Georganiseerd waterbeheer

In de ontgonnen gebieden is de waterstand een belangrijk thema. Voor de afvoer van overtollig water zijn tijdens de grootschalige ontginningen watergangen gegraven die onderhouden moeten worden. Hiervoor organiseren polderbewoners zich vanaf de 13de eeuw in tientallen waterschappen. Elk waterschap schouwt de watergangen en de kaden binnen haar grenzen en draagt zorg voor de dijken die water en overstromingen moeten tegenhouden.

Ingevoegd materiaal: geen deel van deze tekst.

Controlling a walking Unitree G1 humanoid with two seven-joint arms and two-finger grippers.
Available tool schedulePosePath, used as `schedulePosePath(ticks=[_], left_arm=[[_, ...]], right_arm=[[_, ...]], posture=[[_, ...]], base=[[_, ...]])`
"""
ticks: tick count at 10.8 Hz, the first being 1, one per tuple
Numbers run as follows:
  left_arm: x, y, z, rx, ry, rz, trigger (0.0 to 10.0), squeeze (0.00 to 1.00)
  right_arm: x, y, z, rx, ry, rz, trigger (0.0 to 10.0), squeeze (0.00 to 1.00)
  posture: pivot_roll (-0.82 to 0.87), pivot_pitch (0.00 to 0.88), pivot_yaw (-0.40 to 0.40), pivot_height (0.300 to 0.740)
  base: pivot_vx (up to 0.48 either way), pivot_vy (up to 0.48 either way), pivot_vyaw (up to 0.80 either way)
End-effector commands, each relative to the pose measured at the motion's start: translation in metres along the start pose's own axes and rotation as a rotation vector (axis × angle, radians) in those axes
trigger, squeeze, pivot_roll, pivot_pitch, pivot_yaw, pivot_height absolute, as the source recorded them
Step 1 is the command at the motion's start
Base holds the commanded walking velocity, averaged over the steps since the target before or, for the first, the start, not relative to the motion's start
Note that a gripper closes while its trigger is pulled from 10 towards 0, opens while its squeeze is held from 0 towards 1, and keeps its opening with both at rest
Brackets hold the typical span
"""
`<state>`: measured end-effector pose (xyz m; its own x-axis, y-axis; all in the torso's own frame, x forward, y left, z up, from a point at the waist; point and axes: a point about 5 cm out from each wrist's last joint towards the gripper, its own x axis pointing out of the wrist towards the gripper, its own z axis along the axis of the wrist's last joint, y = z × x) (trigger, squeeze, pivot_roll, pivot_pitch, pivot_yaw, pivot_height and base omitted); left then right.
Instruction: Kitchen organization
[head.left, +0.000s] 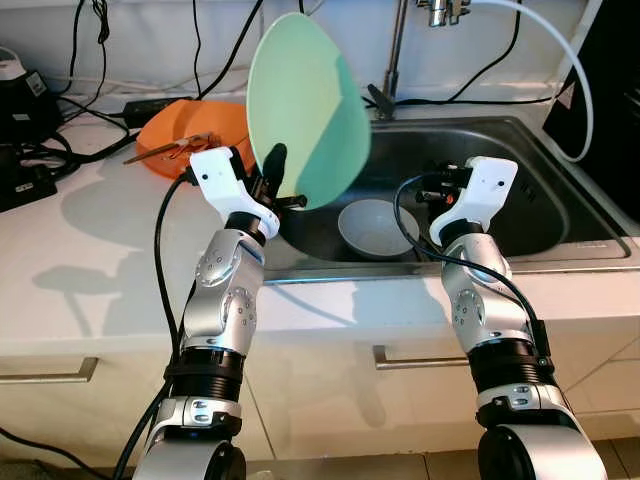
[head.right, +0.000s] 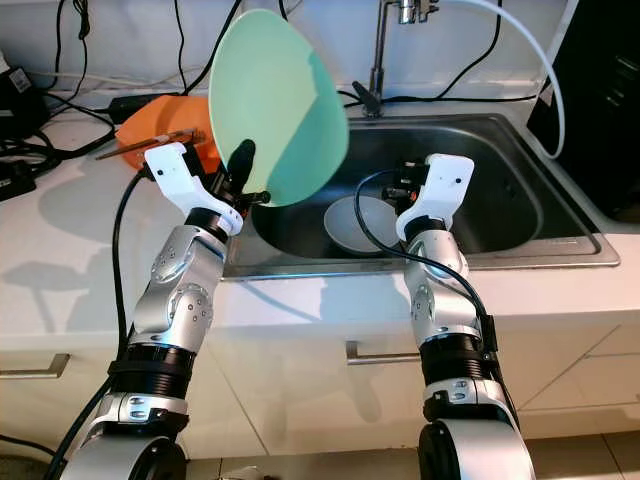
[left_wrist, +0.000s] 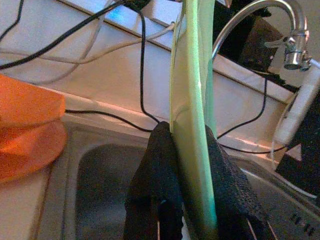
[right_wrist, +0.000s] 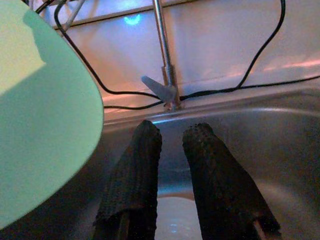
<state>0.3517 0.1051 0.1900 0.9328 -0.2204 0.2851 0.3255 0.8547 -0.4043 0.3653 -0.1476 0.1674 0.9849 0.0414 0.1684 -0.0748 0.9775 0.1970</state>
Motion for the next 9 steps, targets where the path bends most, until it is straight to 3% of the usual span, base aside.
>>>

De twee belangrijkste waterschappen in het gebied, het Grootwaterschap Heijcop, genaamd de Lange Vliet, en het Grootwaterschap Bijleveld kopen beide het recht om het water elders te mogen lozen. Aanvankelijk stroomt overtollig uit zichzelf via sloten en weteringen weg via Hollandse IJssel, maar naar mate de bodem zakt, wordt dat steeds moeilijker. Lozing van het water op de Oude Rijn is bezwaarlijk voor de westelijker gelegen polders, zodat naar andere oplossingen moet worden gezocht.
Het Grootwaterschap Heijcop verwerft het recht overtollig water te lozen op de Vecht. Het Grootwaterschap Bijleveld mag dat doen op de Amstel. Om het polderwater naar die rivieren te krijgen, graaft elk van deze waterschappen een kanaal naar het noorden. Deze kanalen, de Heijcop (1385) en de Bijleveld (1413), liggen kilometers lang, parallel aan elkaar. De Heijcop loop naar de Vecht; de Bijleveld naar de Amstel.

Vanaf de 19de eeuw zullen de eerste waterschappen met elkaar fuseren, waarna in de 20ste eeuw het aantal snel afneemt. Tegenwoordig maakt heel Leidsche Rijn deel uit van het Hoogheemraadschap Stichtse Rijnlanden.